Exercise instructions: Begin at the line below that has "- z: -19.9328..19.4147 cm" and stop after the line that has "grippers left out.". Please restate only those lines, word for word.

The input:
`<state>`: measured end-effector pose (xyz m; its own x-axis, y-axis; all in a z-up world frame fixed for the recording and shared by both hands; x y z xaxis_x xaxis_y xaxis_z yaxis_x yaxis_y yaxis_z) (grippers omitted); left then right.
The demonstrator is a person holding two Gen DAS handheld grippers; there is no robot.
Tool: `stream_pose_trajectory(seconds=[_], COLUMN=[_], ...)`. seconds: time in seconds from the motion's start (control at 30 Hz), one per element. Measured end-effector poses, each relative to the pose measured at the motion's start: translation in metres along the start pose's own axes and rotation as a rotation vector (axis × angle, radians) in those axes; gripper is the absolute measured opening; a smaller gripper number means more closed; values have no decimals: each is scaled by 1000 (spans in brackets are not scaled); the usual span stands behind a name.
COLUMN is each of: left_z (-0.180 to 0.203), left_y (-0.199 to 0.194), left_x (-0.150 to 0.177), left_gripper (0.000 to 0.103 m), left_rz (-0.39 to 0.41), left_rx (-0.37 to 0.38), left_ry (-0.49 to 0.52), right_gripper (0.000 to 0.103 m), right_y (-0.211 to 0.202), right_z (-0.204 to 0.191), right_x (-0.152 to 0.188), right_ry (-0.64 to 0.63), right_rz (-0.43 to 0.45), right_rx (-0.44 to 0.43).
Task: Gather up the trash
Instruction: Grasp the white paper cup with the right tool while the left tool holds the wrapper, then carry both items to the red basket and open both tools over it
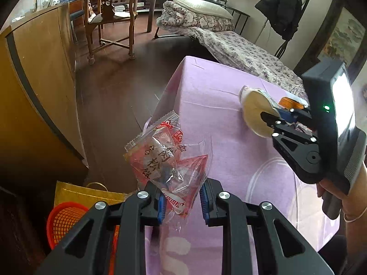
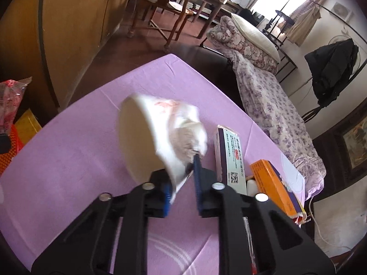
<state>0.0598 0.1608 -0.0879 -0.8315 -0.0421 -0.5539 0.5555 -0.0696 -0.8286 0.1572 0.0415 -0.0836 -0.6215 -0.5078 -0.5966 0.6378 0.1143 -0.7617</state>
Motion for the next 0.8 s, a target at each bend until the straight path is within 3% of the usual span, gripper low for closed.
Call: stream_pose_trajectory(seconds=[0.5, 0.8], left_z=[15, -18], left_y=[-41, -71], left_x=[25, 59], left_gripper=[24, 24], left_rz=[20, 15], left_rx=[-4, -79], left_ry=[25, -26], right_gripper=[7, 7], right_y=[-68, -106], right_z=[-5, -70], right_x=[38, 41], right_ry=[77, 0], right_rz=[-9, -32], right_rx=[-174, -338])
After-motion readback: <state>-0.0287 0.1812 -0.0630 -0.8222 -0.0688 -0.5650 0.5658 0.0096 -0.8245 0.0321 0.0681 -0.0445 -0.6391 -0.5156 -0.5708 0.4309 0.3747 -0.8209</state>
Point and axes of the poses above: each gripper's, at about its wrist camera, not at the fingertips, and y roughly the way its jaws point, z to its right, x to its underside, the point moved 9 cm from there along y, roughly the way its jaws point, and after that the axes turned 11 degrees about y, right-handed, at the moved point
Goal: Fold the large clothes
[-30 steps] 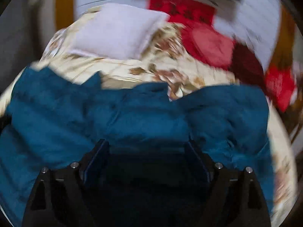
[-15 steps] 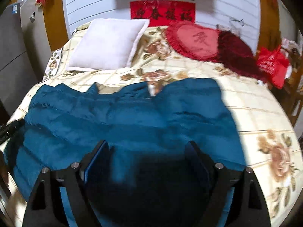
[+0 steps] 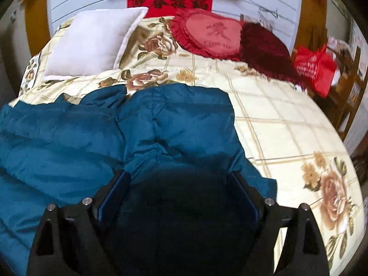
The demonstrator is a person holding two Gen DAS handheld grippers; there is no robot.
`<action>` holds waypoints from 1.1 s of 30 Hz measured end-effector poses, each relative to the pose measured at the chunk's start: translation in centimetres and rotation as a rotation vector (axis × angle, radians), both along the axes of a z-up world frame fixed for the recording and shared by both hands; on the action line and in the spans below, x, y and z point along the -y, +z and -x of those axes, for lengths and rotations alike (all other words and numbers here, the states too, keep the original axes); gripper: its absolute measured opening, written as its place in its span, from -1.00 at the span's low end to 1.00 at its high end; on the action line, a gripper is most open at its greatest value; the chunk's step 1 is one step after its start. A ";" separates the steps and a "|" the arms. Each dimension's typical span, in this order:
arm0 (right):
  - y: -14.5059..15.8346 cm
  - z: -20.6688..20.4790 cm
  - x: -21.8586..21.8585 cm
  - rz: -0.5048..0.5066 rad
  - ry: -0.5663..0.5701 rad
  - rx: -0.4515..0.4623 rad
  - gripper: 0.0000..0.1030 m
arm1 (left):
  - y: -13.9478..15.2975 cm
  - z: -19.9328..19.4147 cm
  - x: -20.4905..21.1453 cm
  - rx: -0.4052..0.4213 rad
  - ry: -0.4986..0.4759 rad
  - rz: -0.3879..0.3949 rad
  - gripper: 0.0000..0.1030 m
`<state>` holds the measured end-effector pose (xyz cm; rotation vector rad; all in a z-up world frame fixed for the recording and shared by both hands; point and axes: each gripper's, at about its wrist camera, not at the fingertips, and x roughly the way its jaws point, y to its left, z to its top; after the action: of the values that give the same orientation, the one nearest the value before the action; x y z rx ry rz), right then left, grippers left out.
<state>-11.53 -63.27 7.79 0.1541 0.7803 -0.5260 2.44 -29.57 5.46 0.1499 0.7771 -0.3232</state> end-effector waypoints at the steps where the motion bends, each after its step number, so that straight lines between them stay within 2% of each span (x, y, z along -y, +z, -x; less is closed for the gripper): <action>1: 0.2 0.3 -0.3 0.002 0.002 0.003 0.75 | 0.1 0.1 -0.1 -0.003 -0.002 0.000 0.61; 4: 1.5 2.3 -1.5 0.014 0.024 0.032 0.75 | 0.6 0.9 -1.0 -0.019 -0.007 0.008 0.61; 8: 3.5 7.2 -3.6 0.041 0.097 0.073 0.76 | 1.8 2.7 -3.0 -0.003 -0.016 0.018 0.61; 11: 3.8 10.5 -5.3 0.051 0.145 0.061 0.76 | 2.5 4.3 -5.1 0.001 -0.024 0.031 0.61; 15: 3.2 13.5 -6.2 0.046 0.159 0.062 0.76 | 2.5 6.6 -9.5 -0.034 0.013 0.070 0.61; 18: 1.9 14.3 -5.6 0.027 0.130 0.051 0.76 | 0.8 7.5 -12.3 -0.085 0.072 0.066 0.61; 21: -1.1 13.7 -4.1 -0.013 0.069 -0.008 0.79 | -1.4 7.2 -13.9 -0.150 0.082 0.132 0.62; 23: -2.2 13.3 -3.2 -0.069 0.044 0.007 0.81 | -1.9 6.9 -13.8 -0.163 0.093 0.143 0.66; 27: -1.6 13.5 -3.2 -0.106 0.009 0.006 0.81 | -2.1 7.1 -13.4 -0.157 0.091 0.143 0.66; 31: 0.5 16.0 -4.0 -0.142 0.026 0.115 0.83 | -1.1 7.1 -13.8 -0.147 0.072 0.160 0.66; 33: 1.1 17.5 -4.0 -0.165 0.022 0.160 0.90 | -0.5 7.0 -14.6 -0.141 0.078 0.220 0.66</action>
<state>-28.99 -59.22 8.89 0.3361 0.6679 -0.4227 -4.58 -14.95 4.92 -0.1110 0.8784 -0.3450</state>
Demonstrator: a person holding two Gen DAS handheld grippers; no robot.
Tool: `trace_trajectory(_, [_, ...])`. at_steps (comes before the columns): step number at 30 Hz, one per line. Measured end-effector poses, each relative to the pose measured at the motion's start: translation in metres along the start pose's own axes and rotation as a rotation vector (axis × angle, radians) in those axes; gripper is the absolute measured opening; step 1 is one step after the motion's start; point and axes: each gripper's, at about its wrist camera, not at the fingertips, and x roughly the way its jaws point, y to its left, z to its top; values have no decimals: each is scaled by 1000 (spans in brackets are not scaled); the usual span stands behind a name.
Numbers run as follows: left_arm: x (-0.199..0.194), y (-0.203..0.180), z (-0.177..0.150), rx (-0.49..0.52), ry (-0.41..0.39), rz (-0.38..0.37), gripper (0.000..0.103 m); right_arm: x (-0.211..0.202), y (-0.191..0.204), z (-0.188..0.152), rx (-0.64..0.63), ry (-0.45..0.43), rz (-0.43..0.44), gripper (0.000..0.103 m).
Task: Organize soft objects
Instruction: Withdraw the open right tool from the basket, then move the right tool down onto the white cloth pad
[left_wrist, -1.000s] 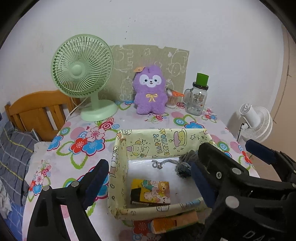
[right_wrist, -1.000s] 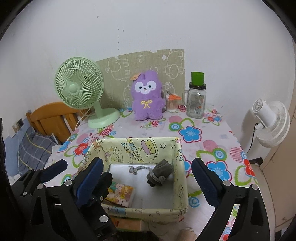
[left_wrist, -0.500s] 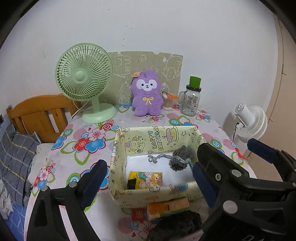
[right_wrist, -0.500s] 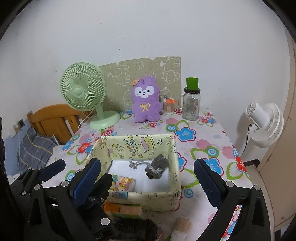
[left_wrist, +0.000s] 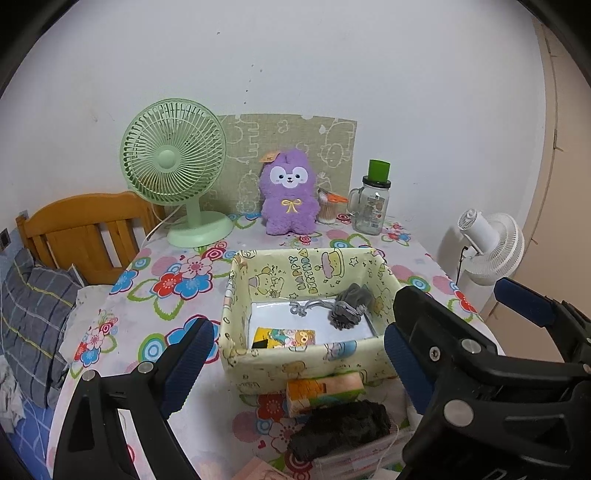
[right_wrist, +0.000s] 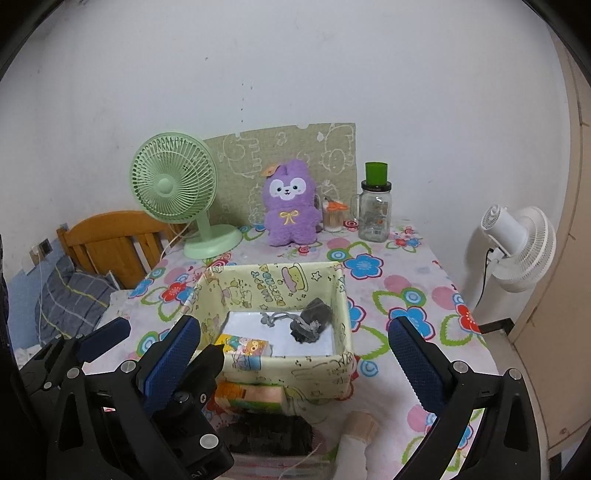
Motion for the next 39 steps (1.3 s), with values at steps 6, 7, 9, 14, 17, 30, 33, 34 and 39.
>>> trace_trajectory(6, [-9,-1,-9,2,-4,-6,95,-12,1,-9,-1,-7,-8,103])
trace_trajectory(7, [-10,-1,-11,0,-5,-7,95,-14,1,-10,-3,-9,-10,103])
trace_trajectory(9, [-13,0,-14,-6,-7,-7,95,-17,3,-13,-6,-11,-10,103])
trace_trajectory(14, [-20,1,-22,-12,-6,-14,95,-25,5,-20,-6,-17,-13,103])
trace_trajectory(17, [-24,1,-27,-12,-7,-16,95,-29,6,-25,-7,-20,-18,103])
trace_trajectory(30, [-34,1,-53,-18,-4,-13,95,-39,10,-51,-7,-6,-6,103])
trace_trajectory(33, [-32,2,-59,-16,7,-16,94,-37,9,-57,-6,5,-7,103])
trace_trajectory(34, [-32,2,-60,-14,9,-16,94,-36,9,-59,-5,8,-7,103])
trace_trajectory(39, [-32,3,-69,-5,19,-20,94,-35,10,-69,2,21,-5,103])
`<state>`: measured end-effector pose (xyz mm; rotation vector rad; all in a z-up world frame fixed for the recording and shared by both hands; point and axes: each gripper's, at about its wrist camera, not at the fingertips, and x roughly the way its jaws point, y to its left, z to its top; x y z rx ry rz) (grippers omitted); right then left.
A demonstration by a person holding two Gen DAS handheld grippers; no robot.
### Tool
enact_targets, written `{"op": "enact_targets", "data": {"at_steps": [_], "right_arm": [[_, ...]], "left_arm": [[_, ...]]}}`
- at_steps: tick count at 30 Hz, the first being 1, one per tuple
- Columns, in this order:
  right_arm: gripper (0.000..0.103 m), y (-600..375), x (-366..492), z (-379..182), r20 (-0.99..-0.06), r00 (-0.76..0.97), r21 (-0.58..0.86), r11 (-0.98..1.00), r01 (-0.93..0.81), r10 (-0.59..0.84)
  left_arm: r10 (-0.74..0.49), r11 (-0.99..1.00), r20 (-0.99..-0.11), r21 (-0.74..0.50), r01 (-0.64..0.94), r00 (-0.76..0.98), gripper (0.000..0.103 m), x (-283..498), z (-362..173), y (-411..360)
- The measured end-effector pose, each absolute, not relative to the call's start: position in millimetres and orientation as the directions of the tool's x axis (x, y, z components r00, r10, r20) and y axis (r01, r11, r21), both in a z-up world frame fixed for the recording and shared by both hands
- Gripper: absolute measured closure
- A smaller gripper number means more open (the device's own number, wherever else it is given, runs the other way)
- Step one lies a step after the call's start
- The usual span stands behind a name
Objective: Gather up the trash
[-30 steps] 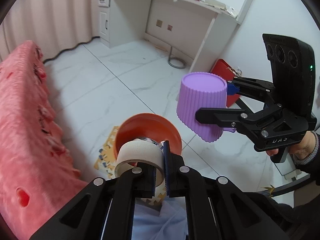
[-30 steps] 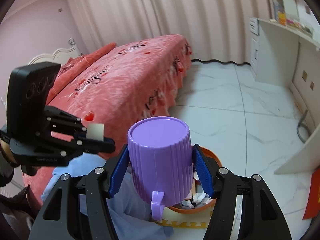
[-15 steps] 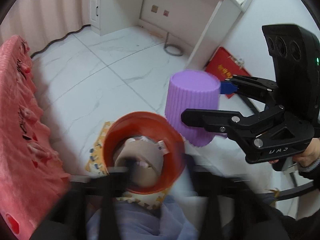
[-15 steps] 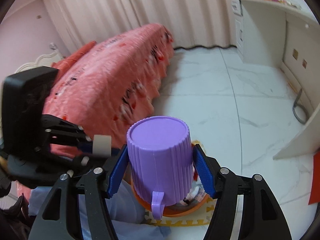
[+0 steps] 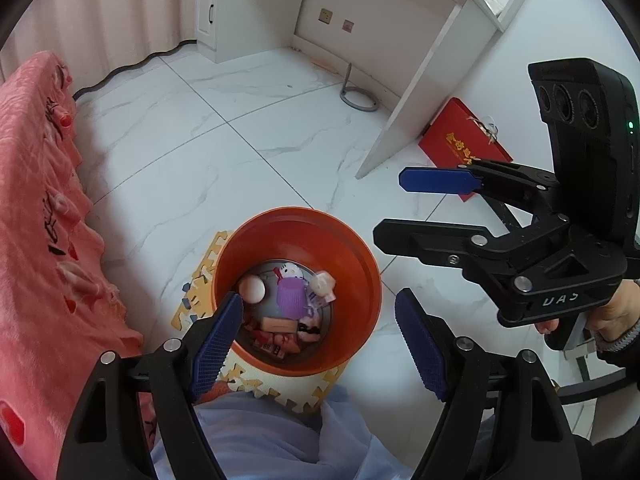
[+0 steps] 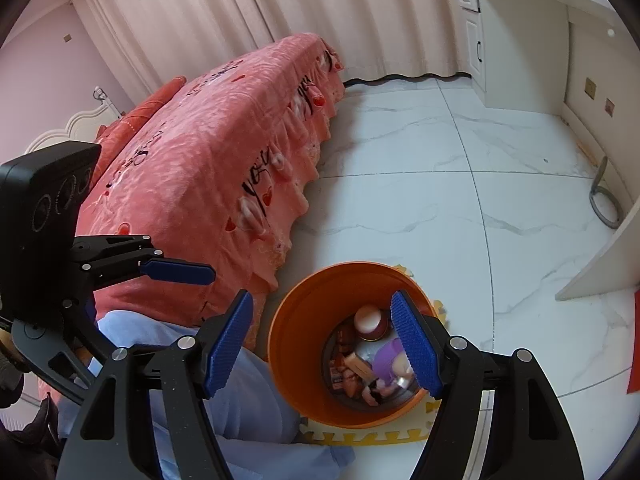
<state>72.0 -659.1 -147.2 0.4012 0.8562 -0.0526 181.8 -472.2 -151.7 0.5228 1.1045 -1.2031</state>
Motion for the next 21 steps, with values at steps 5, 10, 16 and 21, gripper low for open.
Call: {"op": "enact_targets", "data": {"at_steps": [5,10,16,21], "right_arm": [[0.032,-646.7,71.3,-130.4,-0.726,0.676,0.323,0.929,0.18,0.122],[0.028,-622.4,67.2,-103.2,-0.69,0.713,0.308,0.942,0.135,0.123],[0.026,-583.5,67.8,-73.5,-0.645,0.747,0.307,0.95,0.062,0.16],[0.026,-538.6,73.5,-49.2,-0.615,0.762,0.295,0.955,-0.014,0.202]], "left_arm": [[-0.493,0.365,-0.87,-0.202,0.909,0.004,0.024,182.1,-133.3,-454.7],[-0.523,0.407,-0.849,-0.169,0.898,0.078,0.024,179.1,-109.1,-426.0],[-0.548,0.504,-0.814,-0.138,0.852,0.192,0.019,174.0,-78.4,-375.8],[-0.541,0.607,-0.779,-0.1,0.788,0.317,0.017,163.9,-53.5,-326.2]]}}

Reply:
  - z: -19.9328..19.4147 cm
  - x: -20.4905..21.1453 cm
  - rx: -0.4052..0.4213 rad
  - ry: -0.4986..0.4759 rad
  - rz: -0.3879..0.3949 rad
  - gripper: 0.0000..0.1030 m
`<state>` holds the measured end-effector pose (xyz cm; rotation vector rad; all in a z-up world frame fixed for the recording and shared by both hands; point and axes: each gripper's, at about its wrist camera, not at the fingertips, and x roughly the way its jaws point, y to its left, z to its top; after the action: of the values that give the same orientation, the one nearest the value before the action; x y z rx ry rz), right then left, grippers left out.

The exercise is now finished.